As much as a few of my friends would like to think that’s a reference to the New England Patriots kicking off the NFL season this weekend, the reference is to a far more sobering event in our nation’s history: the 9/11/01 terrorist attacks on the United States.
I’ve heard it said may times that each generation has a defining moment. For my grandparents, it was Pearl Harbor. For my parents, it was the assassination of President John F. Kennedy. For my generation, that moment is 9/11.
It was a Tuesday morning, and I had just settled into the recliner in our St. George, Utah, home to eat my customary breakfast of cereal – probably Golden Grahams or Frosted Flakes. I turned on the television just in time to see the sign-off of the morning program from the NBC affiliate in Salt Lake City. Bruce Lindsay, a man I came to know a little bit because of the media circles in which I worked, made reference to a plane hitting one of the World Trade Center towers. He encouraged viewers to stay tuned to the “Today” show for more information.
Sure enough, “Today” started with coverage of this tragic event. Anchor Matt Lauer was talking on the air via telephone with a witness when a second plane hit the other tower. I don’t recall the woman’s name, but I remember her speculating that there must be some serious problem with air traffic control.

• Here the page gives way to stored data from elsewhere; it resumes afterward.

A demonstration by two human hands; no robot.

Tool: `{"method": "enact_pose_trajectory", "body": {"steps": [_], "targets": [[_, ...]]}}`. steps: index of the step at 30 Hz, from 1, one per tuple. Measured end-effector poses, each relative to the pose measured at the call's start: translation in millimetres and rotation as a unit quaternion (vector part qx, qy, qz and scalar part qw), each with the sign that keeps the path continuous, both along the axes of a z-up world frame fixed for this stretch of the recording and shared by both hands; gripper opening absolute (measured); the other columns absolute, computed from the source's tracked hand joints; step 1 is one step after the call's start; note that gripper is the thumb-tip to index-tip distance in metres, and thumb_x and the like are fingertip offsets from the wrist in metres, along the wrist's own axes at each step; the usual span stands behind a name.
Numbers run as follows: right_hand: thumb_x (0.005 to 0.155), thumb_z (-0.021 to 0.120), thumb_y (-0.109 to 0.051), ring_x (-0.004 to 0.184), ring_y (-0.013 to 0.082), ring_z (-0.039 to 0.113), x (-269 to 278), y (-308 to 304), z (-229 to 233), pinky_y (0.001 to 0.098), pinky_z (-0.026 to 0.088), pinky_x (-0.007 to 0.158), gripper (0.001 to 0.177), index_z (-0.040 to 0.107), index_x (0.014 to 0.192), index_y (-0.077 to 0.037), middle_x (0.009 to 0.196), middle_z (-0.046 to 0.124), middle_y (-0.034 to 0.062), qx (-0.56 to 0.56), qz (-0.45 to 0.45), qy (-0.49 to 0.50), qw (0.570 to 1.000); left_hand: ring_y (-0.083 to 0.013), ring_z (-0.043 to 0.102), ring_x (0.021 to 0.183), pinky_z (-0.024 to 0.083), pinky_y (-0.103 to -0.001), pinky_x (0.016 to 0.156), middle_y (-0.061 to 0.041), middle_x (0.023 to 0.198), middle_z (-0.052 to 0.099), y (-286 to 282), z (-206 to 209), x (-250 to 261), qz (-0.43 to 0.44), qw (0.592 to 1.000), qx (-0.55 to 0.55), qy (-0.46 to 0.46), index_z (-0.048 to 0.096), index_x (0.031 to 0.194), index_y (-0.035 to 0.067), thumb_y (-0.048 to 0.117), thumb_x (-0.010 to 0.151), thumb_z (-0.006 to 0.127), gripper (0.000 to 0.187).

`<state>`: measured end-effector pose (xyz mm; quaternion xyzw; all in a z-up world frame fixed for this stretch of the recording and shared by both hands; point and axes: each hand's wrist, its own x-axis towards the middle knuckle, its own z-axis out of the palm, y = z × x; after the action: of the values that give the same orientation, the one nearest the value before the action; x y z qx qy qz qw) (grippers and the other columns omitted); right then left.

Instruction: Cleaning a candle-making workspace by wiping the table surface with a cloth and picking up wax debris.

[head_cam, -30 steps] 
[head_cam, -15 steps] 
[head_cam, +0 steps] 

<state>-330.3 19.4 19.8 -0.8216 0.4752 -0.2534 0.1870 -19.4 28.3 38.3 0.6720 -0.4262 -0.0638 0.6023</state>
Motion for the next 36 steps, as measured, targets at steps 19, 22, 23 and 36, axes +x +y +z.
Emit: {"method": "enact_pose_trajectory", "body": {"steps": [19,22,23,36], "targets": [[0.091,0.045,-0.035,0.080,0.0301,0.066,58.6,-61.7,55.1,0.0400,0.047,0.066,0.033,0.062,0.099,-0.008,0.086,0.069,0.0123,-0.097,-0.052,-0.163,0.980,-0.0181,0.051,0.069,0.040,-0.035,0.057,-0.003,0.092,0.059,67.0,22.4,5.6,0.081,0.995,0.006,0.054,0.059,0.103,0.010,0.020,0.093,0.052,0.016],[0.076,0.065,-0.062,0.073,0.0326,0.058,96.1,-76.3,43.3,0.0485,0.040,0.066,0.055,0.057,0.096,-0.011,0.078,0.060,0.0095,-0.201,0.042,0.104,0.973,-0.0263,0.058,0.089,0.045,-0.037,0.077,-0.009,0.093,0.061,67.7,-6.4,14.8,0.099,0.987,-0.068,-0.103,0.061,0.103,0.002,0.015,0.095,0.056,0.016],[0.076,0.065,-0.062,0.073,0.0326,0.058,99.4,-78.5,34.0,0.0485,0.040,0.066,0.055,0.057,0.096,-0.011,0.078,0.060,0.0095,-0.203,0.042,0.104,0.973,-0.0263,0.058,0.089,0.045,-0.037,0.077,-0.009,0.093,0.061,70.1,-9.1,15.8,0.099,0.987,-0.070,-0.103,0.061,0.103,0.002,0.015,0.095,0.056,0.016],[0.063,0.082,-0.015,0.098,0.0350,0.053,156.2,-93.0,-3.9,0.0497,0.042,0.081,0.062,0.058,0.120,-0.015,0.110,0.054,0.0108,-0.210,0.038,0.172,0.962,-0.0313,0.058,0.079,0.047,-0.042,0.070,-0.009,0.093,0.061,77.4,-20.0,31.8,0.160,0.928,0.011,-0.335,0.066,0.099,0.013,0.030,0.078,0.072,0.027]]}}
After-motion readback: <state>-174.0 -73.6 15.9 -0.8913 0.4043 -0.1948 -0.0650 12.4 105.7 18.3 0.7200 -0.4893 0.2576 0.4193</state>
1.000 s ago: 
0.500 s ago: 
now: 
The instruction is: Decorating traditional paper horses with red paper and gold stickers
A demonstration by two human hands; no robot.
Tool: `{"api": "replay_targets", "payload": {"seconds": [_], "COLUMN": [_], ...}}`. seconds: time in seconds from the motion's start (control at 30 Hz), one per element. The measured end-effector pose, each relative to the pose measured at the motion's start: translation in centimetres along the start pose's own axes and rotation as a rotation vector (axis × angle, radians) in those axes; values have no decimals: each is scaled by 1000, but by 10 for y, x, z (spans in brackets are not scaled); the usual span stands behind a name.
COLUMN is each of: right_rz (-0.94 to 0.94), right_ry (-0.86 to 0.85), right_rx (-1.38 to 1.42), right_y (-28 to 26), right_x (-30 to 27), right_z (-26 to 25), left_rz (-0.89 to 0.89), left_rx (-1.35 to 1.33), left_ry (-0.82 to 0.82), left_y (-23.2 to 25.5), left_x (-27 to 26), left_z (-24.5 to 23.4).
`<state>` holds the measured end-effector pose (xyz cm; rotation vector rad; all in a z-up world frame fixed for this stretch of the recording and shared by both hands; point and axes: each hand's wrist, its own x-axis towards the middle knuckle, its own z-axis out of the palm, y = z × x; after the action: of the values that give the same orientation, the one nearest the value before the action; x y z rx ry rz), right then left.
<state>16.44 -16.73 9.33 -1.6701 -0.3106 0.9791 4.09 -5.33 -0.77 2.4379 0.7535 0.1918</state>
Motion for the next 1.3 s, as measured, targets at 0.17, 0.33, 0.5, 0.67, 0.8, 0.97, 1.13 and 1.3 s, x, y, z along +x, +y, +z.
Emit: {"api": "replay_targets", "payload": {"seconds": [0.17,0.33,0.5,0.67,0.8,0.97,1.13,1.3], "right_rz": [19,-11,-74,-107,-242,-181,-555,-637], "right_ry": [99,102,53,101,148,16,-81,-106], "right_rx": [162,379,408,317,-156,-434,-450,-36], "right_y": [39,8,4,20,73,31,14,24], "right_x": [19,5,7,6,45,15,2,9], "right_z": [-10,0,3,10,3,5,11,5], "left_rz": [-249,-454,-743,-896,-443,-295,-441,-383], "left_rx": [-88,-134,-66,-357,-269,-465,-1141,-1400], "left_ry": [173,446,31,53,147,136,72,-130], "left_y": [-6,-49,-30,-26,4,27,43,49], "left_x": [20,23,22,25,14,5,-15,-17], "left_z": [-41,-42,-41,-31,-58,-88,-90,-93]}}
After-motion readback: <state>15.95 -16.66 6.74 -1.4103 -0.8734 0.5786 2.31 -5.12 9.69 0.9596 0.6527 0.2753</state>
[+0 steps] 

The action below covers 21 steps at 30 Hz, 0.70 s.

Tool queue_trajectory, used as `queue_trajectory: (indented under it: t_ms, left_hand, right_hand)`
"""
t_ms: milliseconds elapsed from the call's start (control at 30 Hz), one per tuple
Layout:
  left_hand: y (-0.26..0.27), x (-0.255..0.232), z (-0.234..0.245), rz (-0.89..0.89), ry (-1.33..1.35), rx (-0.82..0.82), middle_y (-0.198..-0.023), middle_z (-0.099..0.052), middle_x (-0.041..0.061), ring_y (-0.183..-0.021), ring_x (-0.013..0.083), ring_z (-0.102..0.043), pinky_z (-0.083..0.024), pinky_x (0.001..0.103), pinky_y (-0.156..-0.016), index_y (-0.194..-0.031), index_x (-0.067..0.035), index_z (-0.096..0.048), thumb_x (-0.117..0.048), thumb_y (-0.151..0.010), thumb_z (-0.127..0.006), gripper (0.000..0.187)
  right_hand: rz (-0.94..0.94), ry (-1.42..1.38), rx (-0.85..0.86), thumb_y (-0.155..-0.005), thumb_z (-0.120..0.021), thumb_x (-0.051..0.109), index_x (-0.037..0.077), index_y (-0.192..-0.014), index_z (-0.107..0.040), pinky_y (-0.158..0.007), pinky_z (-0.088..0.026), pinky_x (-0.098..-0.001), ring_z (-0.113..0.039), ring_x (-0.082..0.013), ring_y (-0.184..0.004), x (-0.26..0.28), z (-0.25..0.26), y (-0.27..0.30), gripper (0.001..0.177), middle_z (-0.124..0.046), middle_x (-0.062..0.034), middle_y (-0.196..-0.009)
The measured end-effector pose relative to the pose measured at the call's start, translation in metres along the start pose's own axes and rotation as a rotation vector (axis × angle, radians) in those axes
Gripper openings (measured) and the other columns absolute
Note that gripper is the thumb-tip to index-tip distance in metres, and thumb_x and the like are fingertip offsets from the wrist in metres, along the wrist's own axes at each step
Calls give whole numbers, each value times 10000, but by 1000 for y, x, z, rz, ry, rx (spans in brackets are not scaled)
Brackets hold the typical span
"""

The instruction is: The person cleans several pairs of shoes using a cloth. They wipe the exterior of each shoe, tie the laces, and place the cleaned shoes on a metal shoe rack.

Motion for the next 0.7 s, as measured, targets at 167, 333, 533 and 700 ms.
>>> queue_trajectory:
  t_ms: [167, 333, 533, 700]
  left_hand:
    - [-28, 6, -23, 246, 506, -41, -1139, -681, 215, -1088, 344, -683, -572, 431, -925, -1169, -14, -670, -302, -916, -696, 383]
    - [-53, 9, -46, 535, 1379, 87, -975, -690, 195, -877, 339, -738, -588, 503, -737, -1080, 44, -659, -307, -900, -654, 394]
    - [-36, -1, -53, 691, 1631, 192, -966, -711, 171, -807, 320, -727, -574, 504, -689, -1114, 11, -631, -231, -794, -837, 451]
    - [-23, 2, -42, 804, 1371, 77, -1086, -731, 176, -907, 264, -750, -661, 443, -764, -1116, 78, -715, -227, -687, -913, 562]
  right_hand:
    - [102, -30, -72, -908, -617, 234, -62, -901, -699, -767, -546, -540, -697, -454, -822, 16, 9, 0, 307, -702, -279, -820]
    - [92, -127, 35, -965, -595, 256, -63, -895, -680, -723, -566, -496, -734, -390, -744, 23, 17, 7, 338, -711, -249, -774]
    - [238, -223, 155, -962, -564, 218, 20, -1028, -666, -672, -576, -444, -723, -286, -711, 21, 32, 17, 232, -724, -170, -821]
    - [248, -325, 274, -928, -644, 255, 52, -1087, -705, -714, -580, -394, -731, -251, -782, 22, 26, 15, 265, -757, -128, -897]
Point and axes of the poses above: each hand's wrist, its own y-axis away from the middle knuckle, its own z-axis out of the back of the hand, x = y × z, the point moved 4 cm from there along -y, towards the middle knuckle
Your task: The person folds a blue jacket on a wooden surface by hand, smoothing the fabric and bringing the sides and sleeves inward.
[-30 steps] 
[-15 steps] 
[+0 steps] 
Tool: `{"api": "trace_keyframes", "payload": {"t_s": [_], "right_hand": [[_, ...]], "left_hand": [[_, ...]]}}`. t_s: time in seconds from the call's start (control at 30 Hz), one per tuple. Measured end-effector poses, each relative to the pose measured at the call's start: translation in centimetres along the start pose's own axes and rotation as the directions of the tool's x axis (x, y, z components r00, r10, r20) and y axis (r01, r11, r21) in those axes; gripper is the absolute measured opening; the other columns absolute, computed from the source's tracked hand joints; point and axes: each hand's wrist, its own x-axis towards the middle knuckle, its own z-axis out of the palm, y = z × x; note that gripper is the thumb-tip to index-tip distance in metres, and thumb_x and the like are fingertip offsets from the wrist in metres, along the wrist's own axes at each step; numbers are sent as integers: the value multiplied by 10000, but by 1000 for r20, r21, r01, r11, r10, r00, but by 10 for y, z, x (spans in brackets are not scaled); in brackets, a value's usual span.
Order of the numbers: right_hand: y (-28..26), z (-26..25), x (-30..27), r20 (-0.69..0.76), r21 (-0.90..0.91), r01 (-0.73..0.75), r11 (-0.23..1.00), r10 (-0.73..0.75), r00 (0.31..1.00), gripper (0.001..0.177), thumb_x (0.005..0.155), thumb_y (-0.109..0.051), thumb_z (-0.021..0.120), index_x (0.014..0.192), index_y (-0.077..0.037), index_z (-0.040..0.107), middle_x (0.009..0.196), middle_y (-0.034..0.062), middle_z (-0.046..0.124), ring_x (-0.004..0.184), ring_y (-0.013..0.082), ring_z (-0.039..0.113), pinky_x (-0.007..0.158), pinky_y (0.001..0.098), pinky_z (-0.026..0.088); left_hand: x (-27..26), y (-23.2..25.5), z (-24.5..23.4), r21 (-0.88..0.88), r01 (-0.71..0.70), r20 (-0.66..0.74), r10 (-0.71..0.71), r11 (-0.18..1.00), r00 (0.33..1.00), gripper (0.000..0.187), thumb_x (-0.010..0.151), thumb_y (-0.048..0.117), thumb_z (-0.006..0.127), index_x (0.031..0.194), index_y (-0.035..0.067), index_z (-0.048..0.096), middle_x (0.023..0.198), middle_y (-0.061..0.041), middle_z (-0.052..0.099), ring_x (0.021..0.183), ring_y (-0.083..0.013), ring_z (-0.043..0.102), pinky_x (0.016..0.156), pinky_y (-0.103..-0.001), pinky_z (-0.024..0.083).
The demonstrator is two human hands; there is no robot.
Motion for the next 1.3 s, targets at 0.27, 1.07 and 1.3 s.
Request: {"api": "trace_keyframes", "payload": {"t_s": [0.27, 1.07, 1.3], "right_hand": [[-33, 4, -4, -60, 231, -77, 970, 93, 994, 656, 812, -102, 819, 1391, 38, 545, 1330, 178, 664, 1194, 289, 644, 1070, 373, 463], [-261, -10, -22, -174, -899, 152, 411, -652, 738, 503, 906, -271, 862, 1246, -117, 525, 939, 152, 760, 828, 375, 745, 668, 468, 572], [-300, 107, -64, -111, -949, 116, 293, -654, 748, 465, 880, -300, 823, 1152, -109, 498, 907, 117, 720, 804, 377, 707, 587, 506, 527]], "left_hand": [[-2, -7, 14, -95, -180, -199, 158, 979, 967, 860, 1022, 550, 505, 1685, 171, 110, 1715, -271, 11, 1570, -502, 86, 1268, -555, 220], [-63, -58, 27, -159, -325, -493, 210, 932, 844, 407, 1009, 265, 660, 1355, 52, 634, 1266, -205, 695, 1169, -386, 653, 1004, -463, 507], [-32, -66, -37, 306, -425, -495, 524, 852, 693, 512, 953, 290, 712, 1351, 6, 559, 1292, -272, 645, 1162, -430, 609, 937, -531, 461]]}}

I knew right away something bigger was going on, so I bounced up right away, got dressed and headed to my office at The Spectrum, the newspaper in town. As the editor there, I spent those first few moments setting up a call with our best reporter, who was in our Cedar City bureau, and with key staffers there in St. George.
Amid the trauma that was starting to set in – the realization that our nation was under attack – we put together what turned out to be a solid coverage plan for the next day’s newspaper. This was 2001, just prior to widespread use of websites for news organizations our size, so all of our effort was put into what we would roll on the press that night.
Of course, that started just a series of incredibly long days as we told the story about the senseless deaths of thousands of people in New York City, in Washington, D.C., and in a field in Pennsylvania. We told the story through the eyes of a surprisingly large number of people from our area who happened to be in New York and in the nation’s capital that day. We lived relatively close to the Hoover Dam outside Las Vegas, and in those days immediately after the attack there was considerable concern about attacks on our water supply and damage to infrastructure.
Toss in maneuvers between Nellis Air Force Base in Las Vegas and Hill Air Force Base in northern Utah, and you had military planes flying overhead at a fairly regular interval.
It made for some unsettling days.
Each of you has your own story about that day and the uneasy weeks and months that followed. But I do want to share one aspect of life in the media: It is true when people tell you that you can focus on the job so much that you block out the emotions. But that only lasts for a length of time before people have to let those emotions out. I had a room full of employees whose mental health became a very real concern over the latter days of 2001.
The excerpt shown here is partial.